The principle idea of transformer is about learning attention; to understand a sentence, we often have to associate words with other words in the same sentence and these relation is where we put our attention. For example, the sentence “Imagine your parents comparing you to Dr. Jonny Kim”, when you look at the word “comparing” we would probably pay attention to “you” and “Dr. Jonny Kim” which we are comparing between. And when we focus on “you” the association might be “your parents”. In transformer, we consider this first word as a query, the other words that we pay attention to as keys and each key has corresponding values that represent the meaning of this association. By stacking these attention blocks, we transform the sentence to a vector that contains more high level information that can be used for different lingual tasks such as translation, sentence completion, question answering, etc. Associating different features is also quite important for vision, to recognize a cat, you might want to check for a cat head and a cat body that is at the right relative position. If the cat body is far away from the head, something is probably wrong.

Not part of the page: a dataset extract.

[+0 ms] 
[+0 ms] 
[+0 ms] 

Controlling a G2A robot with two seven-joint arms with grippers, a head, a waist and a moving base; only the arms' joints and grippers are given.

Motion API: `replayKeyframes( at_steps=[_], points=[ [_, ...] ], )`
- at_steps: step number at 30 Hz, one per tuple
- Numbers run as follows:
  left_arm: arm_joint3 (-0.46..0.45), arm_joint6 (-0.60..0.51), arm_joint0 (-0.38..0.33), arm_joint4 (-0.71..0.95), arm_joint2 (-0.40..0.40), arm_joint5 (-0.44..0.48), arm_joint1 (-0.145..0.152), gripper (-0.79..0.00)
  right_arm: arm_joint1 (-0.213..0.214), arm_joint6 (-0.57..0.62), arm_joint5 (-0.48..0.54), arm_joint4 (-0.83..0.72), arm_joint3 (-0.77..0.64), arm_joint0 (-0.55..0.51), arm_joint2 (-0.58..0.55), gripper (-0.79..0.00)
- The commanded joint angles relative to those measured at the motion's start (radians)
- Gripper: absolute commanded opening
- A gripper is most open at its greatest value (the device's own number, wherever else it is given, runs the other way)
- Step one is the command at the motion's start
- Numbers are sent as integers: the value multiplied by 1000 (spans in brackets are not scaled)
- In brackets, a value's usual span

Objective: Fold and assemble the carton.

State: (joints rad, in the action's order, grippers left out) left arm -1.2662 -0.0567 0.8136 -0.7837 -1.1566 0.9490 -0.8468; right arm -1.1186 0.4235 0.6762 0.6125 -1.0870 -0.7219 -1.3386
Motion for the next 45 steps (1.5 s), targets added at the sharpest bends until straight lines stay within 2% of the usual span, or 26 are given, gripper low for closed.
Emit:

One of the earlier attempts to use transformer for vision tasks is published in the paper “Image Transformer” in 2018. One of the main problem of using transformer for vision tasks is computations. An image may worth a thousand words, but it can also take hundreds if not thousands times more in memory size. Computing relations between pixels to all other pixels is therefore infeasible. In this work Niki et al. addressed this issue by keeping attention within a set of neighboring pixel. This Image Transformer was used on vision tasks such as image completion and super resolution. By generating one pixel at a time in a top-down left-right order, image completion seems to be the task most similar to sentence completion and most suitable for applying transformer. On these tasks the image transformer out performed state of the art approaches that mostly used GANs (General Adversarial Networks). The results actually look pretty good, see Table 1. below.

Another attempt on applying transformers to vision tasks is the work “Scaling Autoregressive Video Models” by Weissenborn et al. In this work, the authors try to tackle the problem of video generation, which also has close resemblance to the sentence completion task. For transformers to handle videos, computation and memory become an even bigger problem due to its quadratic consumption with respect to input size. To tackle the problem, the video is divided into smaller non-overlapping sub blocks. The attention layers are then only applied to each block individually. The problem with this approach is that there is no communication between blocks. To address this problem, the blocks are split differently for each layer, and there will be blocks that extend to all parts of each axis. For example, the block sizes used for the first 4 layers in the network are (4, 8, 4), (4, 4, 8), (1, 32, 4), and (1, 4, 32) where each tuple represents sizes of (time, height, width) and the input video is subscaled to size 4 x 32 x 32. The following images are results trained on the BAIR Robot Pushing dataset which the first image on the left is given and the rest are generated.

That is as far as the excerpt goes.